When Democrats accused the Trump campaign and its allies, including Roger Stone, of intimidating voters, the Supreme Court was once again asked to supervise the state’s voting process. The Court declined to intervene, but Justice Ginsburg—echoing Justice Stevens from 12 years earlier—made clear her expectation that state officials would take all necessary steps to prevent the wrongful disenfranchisement of valid voters.
In addition to Ohio, Florida of course received the attention of litigators in 2016. There was a successful suit to extend the state’s voter registration deadline because of Hurricane Matthew. A few days later, in mid-October, there was another successful suit to enjoin the state’s procedures for invalidating absentee ballots because of a signature mismatch.
Reflecting the increasing importance of absentee ballots as a preferred method of voting, there was also litigation over Arizona’s rules regarding the handling of absentee ballots by third parties. The Ninth Circuit enjoined the state’s rules as violating both the Voting Rights Act and the federal Constitution, issuing its ruling four days before Election Day. The very next day the Supreme Court stayed that ruling in a one-line order, presumably on the ground that the Ninth Circuit had interfered with an election after the casting of ballots was already under way.
Wisconsin, reflecting its new status as a pivotal state, was also the site of intense litigation in 2016 over its voter identification law, as well as other election procedures. Multiple lawsuits bounced between different district courts and the Seventh Circuit, creating considerable confusion as to just what were the rules to be enforced. The upshot for any attorney able to read the flurry of opinions in these cases was that no voter willing to undertake the effort of obtaining an ID from the state’s Department of Motor Vehicles was to be denied the right to cast a ballot that would count. But not all affected voters were capable of following all the twists and turns of the complicated legal maneuvers, and it is not at all clear that voters adequately understood that they were being protected by the federal judiciary from the disenfranchising effects of the state’s statutes.
There remains a great debate among politicians as well as political scientists about whether Wisconsin’s restrictive laws had the effect of suppressing turnout enough to determine the outcome of the presidential election in the state, despite the genuine but perhaps futile desire of the federal judiciary to prevent that kind of improper manipulation of the voting rules. (Wisconsin alone wasn’t enough to affect the overall Electoral College outcome in 2016, but even the possibility that a single battleground state might be flipped by a strategy of preventing eligible voters from casting ballots is a reason to fear that something even more pivotally pernicious might happen in the future.)
The 2018 Election
The year 2018 was not a presidential election year, and yet its voting procedures were litigated with almost the same intensity as in the presidential election years since Bush v. Gore. The other intervening non-presidential elections had triggered some lawsuits, but the fight in 2018 was more ferocious, reflecting the perception that the political stakes are higher in the wake of President Trump’s 2016 victory. And 2018 was seen as something of a preview of the battle to occur in 2020.

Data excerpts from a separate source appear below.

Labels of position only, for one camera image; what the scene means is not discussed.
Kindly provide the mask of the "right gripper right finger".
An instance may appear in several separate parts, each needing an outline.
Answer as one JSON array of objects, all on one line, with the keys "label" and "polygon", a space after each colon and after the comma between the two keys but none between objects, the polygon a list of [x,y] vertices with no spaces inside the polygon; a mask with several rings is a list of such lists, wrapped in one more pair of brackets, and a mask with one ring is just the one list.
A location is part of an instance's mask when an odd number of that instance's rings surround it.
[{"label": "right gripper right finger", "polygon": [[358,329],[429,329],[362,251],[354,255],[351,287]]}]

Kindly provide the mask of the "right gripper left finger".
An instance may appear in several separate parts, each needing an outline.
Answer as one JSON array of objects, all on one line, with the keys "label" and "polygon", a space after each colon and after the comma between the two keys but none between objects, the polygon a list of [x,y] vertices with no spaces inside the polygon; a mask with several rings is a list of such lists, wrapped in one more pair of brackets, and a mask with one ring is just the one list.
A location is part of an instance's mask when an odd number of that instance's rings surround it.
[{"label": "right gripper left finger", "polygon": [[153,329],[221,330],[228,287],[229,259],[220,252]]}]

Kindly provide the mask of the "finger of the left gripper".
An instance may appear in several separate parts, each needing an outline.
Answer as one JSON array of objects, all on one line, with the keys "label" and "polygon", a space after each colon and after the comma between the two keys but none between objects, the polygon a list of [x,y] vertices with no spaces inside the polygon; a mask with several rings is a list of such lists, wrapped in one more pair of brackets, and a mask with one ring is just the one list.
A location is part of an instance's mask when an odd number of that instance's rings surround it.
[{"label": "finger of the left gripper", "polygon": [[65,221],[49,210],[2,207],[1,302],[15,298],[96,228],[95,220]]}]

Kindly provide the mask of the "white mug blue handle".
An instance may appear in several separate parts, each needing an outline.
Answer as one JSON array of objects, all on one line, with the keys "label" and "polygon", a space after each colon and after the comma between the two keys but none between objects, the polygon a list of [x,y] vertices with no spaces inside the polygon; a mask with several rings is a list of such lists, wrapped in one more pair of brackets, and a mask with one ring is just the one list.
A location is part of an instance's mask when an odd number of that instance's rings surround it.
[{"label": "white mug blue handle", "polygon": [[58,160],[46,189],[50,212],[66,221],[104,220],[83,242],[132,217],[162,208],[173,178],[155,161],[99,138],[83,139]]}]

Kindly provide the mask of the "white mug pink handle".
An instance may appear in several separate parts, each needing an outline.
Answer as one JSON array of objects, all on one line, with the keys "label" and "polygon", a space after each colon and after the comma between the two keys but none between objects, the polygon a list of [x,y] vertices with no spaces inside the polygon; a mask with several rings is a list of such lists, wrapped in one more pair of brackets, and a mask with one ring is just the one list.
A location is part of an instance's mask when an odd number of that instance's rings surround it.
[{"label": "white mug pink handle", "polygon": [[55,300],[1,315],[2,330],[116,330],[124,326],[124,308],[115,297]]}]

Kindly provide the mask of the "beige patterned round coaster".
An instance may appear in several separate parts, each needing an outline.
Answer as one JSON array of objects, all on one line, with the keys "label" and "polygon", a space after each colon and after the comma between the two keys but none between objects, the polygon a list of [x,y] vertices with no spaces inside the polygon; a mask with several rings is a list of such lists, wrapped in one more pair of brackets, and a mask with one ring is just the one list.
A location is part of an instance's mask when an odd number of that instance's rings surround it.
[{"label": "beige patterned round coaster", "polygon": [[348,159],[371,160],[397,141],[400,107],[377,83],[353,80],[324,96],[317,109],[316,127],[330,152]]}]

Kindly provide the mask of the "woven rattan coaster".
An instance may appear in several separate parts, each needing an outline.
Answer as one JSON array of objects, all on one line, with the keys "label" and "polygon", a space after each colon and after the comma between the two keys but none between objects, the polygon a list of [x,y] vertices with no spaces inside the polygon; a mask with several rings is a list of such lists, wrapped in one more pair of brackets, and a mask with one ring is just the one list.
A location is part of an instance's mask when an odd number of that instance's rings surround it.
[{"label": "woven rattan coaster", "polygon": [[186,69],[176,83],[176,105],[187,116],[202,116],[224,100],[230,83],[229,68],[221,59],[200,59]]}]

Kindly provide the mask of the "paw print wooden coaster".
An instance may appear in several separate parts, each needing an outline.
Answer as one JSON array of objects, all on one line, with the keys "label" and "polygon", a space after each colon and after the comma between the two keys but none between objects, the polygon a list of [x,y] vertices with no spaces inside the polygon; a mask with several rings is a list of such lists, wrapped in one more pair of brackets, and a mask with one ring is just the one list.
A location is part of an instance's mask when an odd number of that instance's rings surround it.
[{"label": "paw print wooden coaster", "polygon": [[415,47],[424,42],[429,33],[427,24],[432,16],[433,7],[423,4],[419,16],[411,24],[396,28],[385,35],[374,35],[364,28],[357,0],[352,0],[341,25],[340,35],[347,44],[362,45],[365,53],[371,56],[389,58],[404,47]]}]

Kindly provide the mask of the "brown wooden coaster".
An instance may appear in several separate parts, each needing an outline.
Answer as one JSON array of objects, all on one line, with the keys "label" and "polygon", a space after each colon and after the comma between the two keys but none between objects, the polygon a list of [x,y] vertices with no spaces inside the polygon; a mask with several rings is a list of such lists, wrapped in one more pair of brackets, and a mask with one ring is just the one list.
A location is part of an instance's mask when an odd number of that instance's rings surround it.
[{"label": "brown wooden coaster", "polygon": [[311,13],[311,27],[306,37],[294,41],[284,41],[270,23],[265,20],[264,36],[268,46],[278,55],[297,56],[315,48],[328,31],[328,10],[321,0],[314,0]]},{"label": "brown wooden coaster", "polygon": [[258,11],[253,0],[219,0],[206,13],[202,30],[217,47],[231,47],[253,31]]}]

Florida, yet again, was the focus of litigious attention. The state had high-profile races for both U.S. senator and governor that year. Before ballots were cast, there were lawsuits about felon disenfranchisement, the prohibition of polling locations on college campuses, and the lack of Spanish-language sample ballots. After ballots were cast, and preliminary returns showed both races extremely close—with over 8 million total votes cast, the Republican was ahead by only 50,000 votes in one race and by only 30,000 votes in the other—Democrats went to court in the hope of being able to make up the difference. They couldn’t. But they did get Chief Judge Mark Walker of the federal district court in Tallahassee to enjoin the state’s signature-matching procedures for absentee and provisional ballots. Judge Walker based his decision on the kind of county-by-county variation in standards for counting or rejecting ballots that the Supreme Court had found invalid in Bush v. Gore.
Although the Democrats could not pull ahead in either of those two Florida races, they did close the gap considerably in both. The final result in the U.S. Senate election was only 10,000 votes. As Republicans watched their leads narrow, fearing they might disappear entirely, they too went to court in an effort to secure their victories. They trained their sights in particular on one local election official in Broward County, who refused to provide information necessary to verify the accuracy of the vote tallies there. A state court judge quickly required her to provide that essential information.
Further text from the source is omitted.